**Directions**
Quote word for word the lines below, beginning with the first and ending with the one that has "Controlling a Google". Drop the pictures.

**Data supplied**
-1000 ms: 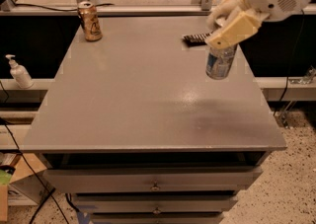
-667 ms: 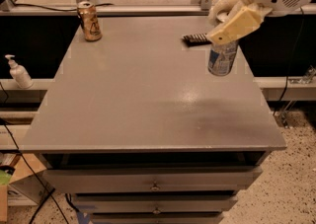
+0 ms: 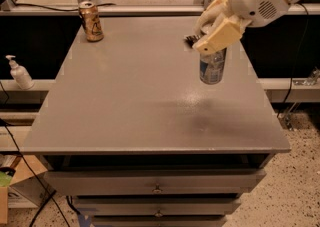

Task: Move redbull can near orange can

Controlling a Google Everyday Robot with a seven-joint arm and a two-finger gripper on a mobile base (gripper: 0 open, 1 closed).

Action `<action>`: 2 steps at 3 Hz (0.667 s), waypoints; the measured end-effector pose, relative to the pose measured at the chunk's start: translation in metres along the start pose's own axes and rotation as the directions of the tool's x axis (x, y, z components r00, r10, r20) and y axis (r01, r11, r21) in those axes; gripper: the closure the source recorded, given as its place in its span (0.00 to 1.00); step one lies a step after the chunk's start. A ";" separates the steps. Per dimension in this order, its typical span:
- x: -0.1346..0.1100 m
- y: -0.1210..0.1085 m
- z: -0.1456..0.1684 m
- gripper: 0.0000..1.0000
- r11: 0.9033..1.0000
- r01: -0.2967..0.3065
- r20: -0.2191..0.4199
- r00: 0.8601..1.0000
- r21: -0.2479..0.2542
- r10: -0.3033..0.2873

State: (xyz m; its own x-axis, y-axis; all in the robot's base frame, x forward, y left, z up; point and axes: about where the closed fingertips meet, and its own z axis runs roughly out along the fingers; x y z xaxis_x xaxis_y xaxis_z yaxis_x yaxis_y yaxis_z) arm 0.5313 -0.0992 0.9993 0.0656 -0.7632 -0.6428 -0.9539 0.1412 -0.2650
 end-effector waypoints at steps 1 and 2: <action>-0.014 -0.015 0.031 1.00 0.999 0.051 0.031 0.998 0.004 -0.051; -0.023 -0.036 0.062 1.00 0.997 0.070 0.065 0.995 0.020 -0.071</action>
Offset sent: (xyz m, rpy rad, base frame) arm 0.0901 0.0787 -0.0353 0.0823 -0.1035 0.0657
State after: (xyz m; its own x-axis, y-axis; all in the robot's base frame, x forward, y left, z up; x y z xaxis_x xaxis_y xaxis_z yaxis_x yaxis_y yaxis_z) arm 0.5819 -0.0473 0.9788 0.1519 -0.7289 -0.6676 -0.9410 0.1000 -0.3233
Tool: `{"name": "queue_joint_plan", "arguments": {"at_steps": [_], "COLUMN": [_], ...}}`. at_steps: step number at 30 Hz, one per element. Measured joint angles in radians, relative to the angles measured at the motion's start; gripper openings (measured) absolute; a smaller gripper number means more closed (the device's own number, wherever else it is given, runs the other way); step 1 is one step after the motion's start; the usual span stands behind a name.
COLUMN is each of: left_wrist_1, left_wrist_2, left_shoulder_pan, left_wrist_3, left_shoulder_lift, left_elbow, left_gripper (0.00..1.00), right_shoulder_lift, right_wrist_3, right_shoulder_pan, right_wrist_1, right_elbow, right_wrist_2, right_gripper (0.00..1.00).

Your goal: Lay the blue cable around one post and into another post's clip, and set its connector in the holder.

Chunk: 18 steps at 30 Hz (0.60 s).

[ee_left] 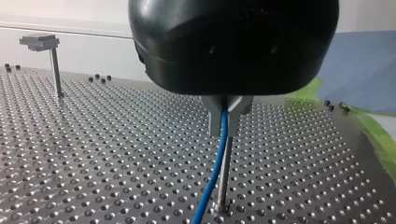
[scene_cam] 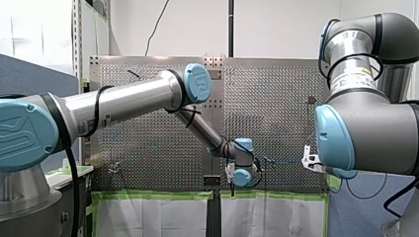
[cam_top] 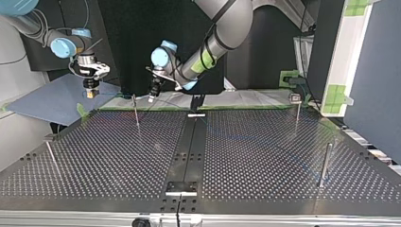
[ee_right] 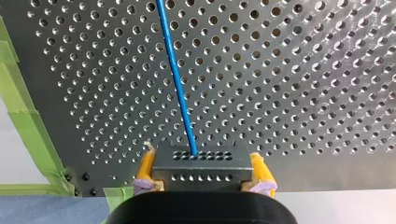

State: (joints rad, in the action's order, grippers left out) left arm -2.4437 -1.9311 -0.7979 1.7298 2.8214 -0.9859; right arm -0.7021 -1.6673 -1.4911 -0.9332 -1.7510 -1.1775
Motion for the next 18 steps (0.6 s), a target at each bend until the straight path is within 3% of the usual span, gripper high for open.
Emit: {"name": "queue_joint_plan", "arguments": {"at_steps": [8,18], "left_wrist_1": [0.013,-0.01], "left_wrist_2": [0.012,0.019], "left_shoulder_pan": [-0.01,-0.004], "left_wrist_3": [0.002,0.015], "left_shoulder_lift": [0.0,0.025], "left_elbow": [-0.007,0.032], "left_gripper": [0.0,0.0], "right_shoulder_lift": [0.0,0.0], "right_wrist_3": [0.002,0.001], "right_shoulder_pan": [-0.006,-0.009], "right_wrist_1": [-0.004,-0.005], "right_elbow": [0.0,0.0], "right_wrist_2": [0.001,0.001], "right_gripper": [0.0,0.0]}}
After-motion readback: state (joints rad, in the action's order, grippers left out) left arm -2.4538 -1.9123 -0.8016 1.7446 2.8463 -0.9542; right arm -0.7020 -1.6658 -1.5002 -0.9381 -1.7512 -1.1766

**Solved problem**
-1000 ms: 
-667 ms: 
+0 ms: 

Task: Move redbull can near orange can

Controlling a Google Everyday Robot with a seven-joint arm and a two-finger gripper on a mobile base (gripper: 0 open, 1 closed).

What the exercise asked for has been given in full.